[[ EXTRACTED MATERIAL, beginning ]]

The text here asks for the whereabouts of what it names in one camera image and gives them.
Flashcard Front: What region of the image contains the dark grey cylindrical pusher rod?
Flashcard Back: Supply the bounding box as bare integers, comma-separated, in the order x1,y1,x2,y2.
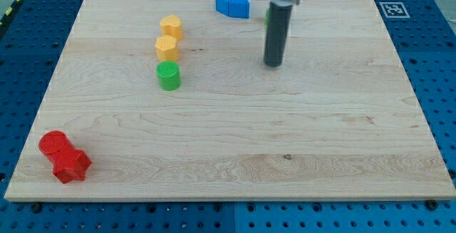
264,1,293,67

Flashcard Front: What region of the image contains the green star block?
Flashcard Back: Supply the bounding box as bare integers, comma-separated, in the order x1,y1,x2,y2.
264,9,270,26

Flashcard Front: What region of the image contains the red cylinder block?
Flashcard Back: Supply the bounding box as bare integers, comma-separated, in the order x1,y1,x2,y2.
38,130,75,165

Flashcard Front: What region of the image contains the white fiducial marker tag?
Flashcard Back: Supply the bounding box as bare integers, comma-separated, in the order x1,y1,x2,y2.
379,1,410,19

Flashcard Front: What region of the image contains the wooden board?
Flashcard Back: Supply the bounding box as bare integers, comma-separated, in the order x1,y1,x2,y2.
5,0,455,202

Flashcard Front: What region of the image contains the red star block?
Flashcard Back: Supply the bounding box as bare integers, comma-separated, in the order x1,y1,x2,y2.
51,150,92,184

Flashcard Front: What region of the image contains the green cylinder block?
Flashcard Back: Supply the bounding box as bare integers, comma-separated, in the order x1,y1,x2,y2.
156,61,181,91

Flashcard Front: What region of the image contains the yellow hexagon block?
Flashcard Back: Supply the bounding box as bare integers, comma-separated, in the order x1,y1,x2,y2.
155,35,179,61

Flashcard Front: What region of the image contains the blue triangle block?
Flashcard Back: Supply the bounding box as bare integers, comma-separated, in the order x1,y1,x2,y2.
228,0,250,19

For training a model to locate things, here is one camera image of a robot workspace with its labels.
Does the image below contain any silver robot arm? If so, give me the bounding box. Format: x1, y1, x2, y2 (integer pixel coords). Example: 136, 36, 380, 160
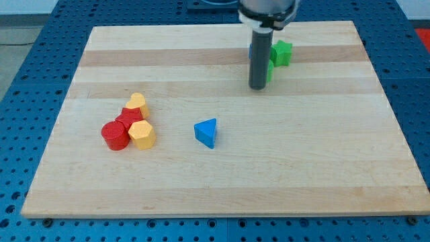
238, 0, 301, 34

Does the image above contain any blue triangle block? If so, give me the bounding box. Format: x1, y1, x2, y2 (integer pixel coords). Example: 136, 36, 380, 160
194, 118, 217, 149

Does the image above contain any yellow hexagon block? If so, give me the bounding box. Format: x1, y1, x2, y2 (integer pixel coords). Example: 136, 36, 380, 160
128, 120, 156, 150

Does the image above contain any green round block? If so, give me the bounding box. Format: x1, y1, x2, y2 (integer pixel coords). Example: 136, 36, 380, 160
266, 60, 274, 83

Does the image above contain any yellow heart block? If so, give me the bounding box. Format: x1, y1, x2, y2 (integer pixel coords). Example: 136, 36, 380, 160
125, 93, 150, 119

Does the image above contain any red star block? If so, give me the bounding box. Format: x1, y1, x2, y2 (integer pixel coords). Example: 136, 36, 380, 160
115, 108, 144, 130

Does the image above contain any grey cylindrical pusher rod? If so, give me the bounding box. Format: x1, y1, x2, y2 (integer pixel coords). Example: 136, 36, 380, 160
249, 31, 273, 90

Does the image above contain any green star block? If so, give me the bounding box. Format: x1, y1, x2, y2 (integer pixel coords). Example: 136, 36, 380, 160
270, 40, 293, 67

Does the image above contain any red cylinder block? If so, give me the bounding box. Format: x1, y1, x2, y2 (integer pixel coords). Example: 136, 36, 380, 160
101, 121, 130, 151

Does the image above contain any wooden board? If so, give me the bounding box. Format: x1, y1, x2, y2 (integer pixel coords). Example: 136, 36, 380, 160
21, 21, 429, 218

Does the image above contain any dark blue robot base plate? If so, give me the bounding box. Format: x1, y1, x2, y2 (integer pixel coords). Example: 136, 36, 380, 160
185, 0, 239, 13

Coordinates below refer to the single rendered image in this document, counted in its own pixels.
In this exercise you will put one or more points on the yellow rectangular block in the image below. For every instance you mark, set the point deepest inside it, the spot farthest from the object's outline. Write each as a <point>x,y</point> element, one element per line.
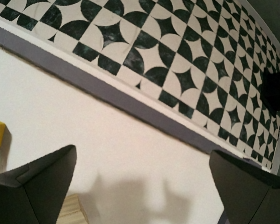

[[ EXTRACTED MATERIAL, end ]]

Write down again, exactly as given, only the lines above that fall from the line with "Flashcard Front: What region of the image contains the red star" to the line with "For training a", inclusive.

_EXERCISE RESULT_:
Flashcard Front: What region of the image contains the red star block?
Flashcard Back: Supply the bounding box as bare integers, comma-separated, in the order x1,y1,x2,y2.
51,150,92,184

Flashcard Front: What region of the image contains the green cylinder block?
Flashcard Back: Supply the bounding box as bare integers, comma-separated, in the order x1,y1,x2,y2.
156,61,181,91

Flashcard Front: What region of the image contains the yellow hexagon block?
Flashcard Back: Supply the bounding box as bare integers, comma-separated, in the order x1,y1,x2,y2.
155,35,179,61

Flashcard Front: What region of the image contains the blue triangle block?
Flashcard Back: Supply the bounding box as bare integers, comma-separated, in the order x1,y1,x2,y2.
228,0,250,19

For training a model to locate things, here is one camera image of a robot workspace with its labels.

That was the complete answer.